おばあさんは食べながら眠ってしまったようだ。
雪が人によっては食事中に眠ってしまう人もいると言っていたな……。
だけどそれは誤嚥性肺炎になる可能性もあってすごく危ないと言っていた。
大丈夫か?
俺はおばあさんを起こそうとおばあさんの膝の上に乗った。
俺が膝に乗った時、おばあさんが少し反応した。
目は閉じているが、「ミー」と呟いた。
俺は、これはお嫁さんの夢だからおばあさんは俺が介入しても反応はないと思っていた。
お嫁さんが俺を見て、少しびっくりしている。
お嫁さん的にはこの子猫はどっから来たのだろうとびっくりしたのだろうけど……。
これはお嫁さんの夢だ。
お嫁さんは、俺みたいな存在はおばあさんに良い刺激になると思っているのかもしれない。

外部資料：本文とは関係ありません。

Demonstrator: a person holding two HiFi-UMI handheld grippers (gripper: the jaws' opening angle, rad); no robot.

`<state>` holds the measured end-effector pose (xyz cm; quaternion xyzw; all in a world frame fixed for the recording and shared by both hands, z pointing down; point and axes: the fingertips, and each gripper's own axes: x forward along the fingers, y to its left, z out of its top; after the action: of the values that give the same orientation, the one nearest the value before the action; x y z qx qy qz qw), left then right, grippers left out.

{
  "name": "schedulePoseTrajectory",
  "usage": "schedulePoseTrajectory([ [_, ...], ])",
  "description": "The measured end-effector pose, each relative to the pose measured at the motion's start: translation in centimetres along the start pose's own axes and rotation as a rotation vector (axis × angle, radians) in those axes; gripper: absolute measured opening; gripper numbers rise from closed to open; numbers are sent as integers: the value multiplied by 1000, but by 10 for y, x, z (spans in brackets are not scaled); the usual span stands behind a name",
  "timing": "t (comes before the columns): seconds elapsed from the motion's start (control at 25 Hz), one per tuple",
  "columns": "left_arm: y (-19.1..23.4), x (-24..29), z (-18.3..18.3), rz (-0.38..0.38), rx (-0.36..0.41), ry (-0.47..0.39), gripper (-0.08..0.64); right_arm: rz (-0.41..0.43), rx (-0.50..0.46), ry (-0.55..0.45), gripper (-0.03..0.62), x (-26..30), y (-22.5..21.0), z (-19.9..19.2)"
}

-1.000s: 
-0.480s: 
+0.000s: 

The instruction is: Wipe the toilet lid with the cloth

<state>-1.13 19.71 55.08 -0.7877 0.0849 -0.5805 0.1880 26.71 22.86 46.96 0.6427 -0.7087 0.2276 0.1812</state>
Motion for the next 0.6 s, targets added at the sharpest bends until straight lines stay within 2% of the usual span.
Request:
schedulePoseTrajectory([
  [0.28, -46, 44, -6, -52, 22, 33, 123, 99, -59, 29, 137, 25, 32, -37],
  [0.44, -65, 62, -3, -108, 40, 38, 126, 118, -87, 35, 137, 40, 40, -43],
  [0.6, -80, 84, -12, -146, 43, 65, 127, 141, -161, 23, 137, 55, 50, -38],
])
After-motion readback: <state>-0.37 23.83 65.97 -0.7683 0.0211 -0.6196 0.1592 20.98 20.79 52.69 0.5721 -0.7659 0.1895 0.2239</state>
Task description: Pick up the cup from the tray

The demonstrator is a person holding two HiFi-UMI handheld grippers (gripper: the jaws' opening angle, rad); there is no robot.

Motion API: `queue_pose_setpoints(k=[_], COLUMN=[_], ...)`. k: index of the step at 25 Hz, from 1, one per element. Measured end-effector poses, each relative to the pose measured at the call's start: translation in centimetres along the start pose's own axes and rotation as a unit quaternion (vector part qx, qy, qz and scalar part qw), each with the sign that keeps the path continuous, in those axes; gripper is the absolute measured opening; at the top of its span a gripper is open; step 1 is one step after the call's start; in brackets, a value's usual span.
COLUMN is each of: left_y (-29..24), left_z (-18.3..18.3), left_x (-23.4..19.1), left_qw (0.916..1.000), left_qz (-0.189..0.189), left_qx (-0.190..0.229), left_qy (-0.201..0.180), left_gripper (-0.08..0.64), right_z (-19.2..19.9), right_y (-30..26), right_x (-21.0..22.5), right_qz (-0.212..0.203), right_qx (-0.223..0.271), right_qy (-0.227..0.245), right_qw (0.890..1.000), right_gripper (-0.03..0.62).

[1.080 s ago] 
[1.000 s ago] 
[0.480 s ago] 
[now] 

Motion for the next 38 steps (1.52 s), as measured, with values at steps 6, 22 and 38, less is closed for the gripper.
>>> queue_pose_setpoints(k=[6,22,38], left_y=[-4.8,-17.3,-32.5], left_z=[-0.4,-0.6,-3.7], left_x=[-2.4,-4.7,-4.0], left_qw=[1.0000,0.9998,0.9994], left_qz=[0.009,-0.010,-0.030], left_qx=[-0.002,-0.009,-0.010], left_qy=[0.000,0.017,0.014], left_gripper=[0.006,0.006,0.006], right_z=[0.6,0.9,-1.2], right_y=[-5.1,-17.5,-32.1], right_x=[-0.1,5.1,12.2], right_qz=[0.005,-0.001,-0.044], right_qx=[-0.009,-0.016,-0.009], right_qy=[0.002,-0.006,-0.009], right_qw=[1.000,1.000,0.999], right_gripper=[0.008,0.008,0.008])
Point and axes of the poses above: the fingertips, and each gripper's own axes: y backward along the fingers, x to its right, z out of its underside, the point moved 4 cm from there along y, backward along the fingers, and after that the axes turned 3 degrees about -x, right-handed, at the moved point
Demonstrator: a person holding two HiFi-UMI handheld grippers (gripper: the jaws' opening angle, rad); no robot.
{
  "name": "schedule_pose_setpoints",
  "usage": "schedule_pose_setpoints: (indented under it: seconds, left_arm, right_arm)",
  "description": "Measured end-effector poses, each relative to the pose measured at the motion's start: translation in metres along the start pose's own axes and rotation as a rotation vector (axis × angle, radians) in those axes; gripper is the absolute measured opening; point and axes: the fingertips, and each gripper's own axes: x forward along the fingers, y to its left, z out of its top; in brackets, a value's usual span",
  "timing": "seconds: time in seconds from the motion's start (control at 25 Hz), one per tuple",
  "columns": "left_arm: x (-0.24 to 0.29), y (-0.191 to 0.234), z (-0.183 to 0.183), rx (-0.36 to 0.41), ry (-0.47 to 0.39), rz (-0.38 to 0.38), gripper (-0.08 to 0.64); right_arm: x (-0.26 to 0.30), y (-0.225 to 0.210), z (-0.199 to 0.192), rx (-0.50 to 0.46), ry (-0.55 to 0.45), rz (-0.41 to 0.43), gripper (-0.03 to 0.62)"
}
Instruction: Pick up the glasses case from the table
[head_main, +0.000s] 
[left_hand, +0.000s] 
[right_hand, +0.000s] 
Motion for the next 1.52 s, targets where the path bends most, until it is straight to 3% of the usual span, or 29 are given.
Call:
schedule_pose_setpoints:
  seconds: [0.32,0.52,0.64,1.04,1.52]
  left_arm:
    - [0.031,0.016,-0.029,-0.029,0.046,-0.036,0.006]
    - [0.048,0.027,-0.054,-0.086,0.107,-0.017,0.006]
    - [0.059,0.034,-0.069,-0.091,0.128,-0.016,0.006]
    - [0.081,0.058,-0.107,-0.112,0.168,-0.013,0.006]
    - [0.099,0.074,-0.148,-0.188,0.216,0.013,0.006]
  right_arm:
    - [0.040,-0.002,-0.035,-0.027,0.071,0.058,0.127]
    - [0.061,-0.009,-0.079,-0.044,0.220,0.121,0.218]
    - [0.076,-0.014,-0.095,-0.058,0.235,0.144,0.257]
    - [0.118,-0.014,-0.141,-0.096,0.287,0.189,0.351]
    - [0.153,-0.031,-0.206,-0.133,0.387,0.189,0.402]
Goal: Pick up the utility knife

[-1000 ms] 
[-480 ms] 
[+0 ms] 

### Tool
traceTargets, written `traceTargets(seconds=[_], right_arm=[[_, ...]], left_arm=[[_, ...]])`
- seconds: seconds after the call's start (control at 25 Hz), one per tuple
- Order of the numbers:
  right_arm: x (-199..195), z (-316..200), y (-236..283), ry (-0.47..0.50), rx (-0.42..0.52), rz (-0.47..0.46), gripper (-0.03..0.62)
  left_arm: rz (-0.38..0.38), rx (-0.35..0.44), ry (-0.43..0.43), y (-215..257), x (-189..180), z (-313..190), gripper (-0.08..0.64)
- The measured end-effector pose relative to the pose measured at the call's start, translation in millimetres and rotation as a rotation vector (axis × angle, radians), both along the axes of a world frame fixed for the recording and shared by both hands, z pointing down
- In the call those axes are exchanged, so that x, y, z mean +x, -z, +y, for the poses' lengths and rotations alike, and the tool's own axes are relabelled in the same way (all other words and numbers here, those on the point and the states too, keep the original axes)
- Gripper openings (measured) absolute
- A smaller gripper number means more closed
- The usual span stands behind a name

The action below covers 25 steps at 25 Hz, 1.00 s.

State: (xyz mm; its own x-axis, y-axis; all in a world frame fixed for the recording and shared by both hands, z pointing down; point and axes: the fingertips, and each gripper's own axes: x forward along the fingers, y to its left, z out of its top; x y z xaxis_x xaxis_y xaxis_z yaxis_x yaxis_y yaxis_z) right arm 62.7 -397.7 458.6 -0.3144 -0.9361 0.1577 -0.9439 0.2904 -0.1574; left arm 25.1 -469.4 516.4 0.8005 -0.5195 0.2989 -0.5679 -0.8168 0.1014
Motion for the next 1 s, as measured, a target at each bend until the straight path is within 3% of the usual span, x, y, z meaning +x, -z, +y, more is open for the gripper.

お嫁さんの思いに連動しておばあさんが反応を見せたという事だな……。
俺がおばあさんから下りると、おばあさんは俺を探す様に手を動かす。
椅子から動こうとはしていない。
俺はどこかにミーが居るはずだと部屋の中を観察した。
ミーは台所の隣のリビングの隅で小さくなり震えていた。
顎のワイヤーは抜糸してあって、少し顎はズレてはいるが毛も少し伸びて傷は分かりにくくなっているミーちゃんが居た。
このミーも俺が来ても反応は薄い。
脅えたようにこちらを見ている。
ミーちゃん。
あんなに活発だったミーちゃん。
一つ前の見た映像で分かっていた事がある。
ミーちゃんは、身体は元気だと……。
ミーちゃん、心を閉ざしてしまったのだろうか?
分からない。
だけど、やはり。
キーパーソンならぬキーキャットはミーだ。